Cornhusker, a server cluster with load balancing, uses the Netfinity Availability Extensions for Microsoft Cluster Services. IBM's architecture provides a management layer that performs load balancing using IBM's Phoenix technology. IBM calls this arrangement the X-architecture. In Cornhusker, the cluster is an n+1 cluster, with the extra server acting as a hot spare. When a member server goes down, the hot-spare server comes online to provide failover to another member server. (You can also distribute the workload across the member servers.) In addition, the hot-spare server can be active at all times. Cornhusker provides considerable flexibility in the management and configuration; with Cornhusker, you can mix and match various types of Netfinity servers without regard for power and speed. IBM designed Cornhusker's architecture for easy upgrade to the 4 (or more)-node releases of MSCS. IBM's Longhorn project has Oracle8i running on Cornhusker.
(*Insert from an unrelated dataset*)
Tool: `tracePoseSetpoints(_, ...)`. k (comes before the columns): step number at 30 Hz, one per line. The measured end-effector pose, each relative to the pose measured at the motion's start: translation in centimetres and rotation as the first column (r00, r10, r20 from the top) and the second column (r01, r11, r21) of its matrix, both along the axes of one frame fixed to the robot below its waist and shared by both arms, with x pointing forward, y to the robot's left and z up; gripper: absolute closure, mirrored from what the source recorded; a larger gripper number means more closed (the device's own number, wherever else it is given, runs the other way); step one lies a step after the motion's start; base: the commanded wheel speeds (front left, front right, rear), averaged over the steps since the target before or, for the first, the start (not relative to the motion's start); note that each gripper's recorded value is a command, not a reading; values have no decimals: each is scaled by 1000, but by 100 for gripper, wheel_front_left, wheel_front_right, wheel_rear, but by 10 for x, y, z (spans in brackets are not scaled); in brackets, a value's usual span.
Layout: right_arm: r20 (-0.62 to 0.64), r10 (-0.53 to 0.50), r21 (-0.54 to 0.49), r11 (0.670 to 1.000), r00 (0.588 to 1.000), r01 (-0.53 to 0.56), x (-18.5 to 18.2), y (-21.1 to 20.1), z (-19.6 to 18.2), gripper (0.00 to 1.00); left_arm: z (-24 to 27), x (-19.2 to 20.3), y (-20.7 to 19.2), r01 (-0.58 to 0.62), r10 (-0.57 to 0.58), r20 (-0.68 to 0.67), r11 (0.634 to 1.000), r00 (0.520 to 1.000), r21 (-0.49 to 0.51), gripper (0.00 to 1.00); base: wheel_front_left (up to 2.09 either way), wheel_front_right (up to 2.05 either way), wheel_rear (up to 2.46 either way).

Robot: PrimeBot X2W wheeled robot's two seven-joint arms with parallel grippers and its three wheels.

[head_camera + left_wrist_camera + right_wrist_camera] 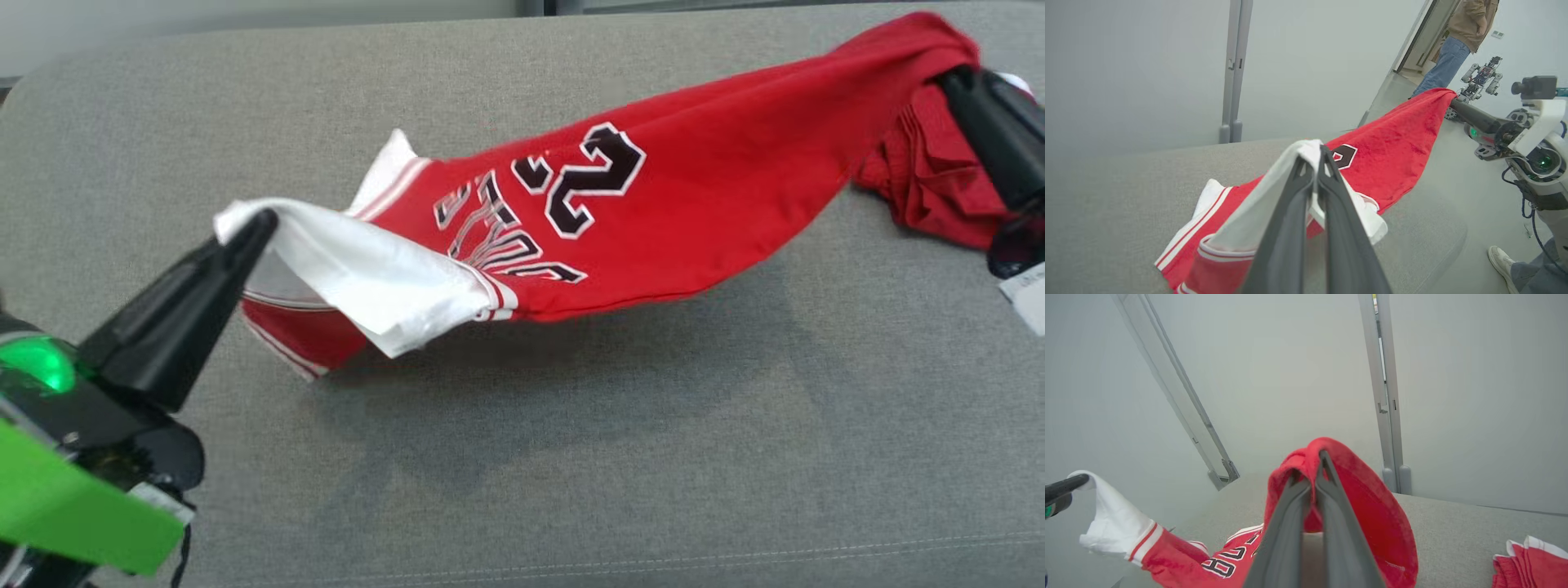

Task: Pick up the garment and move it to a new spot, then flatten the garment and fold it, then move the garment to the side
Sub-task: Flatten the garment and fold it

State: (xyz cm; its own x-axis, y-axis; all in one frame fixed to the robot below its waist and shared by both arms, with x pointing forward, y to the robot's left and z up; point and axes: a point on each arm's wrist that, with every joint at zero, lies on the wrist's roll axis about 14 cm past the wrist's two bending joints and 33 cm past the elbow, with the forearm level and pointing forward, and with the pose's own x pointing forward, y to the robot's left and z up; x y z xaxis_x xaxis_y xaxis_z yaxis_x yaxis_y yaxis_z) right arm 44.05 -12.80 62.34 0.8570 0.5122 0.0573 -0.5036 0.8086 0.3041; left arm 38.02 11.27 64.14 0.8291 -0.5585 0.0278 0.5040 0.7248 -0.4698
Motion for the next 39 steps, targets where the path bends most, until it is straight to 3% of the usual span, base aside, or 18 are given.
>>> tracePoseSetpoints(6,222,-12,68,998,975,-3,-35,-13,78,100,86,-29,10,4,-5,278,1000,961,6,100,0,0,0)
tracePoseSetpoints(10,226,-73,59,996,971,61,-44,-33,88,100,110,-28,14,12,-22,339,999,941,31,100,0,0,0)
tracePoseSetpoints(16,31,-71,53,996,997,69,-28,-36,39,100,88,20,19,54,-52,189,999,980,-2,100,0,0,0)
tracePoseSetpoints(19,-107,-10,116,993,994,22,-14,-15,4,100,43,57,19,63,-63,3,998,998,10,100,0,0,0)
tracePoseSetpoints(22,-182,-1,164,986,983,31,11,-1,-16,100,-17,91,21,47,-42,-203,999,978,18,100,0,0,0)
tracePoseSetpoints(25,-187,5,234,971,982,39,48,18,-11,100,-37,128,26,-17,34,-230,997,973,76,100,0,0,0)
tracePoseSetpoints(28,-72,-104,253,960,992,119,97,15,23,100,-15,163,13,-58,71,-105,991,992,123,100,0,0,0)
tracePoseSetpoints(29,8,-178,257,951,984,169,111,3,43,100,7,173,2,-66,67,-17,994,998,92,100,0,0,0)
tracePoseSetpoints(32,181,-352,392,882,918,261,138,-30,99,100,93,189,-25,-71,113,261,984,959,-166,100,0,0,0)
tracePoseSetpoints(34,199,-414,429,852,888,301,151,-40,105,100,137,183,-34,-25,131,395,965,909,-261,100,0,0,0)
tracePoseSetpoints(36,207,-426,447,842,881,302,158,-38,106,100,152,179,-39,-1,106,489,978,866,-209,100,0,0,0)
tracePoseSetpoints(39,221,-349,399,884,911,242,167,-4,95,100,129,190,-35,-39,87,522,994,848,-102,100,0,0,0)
An IBM advancement that has made larger-node NT clusters such as Cornhusker possible is the replacement of the 2-node shared SCSI bus, which contained the quorum disk and the heartbeat signal, with a fibre channel switch and fibre connections that provide greater connectivity and transmission distances. Mark Shelly, product manager of Interconnect Technology at IBM, said that IBM called upon RS/6000 team members to help design Cornhusker and that the team lifted the Netfinity SP fibre switch from the RS/6000 for use on NT. This switch (code-named Redhawk) offers 2.4GBps transmissions per port in as many as 14 ports. IBM will sell the switch as a separate product. Dan Roy, product manager for Netfinity Clusters and High Availability Solutions, said Cornhusker will offer Domino and file-and-print services first.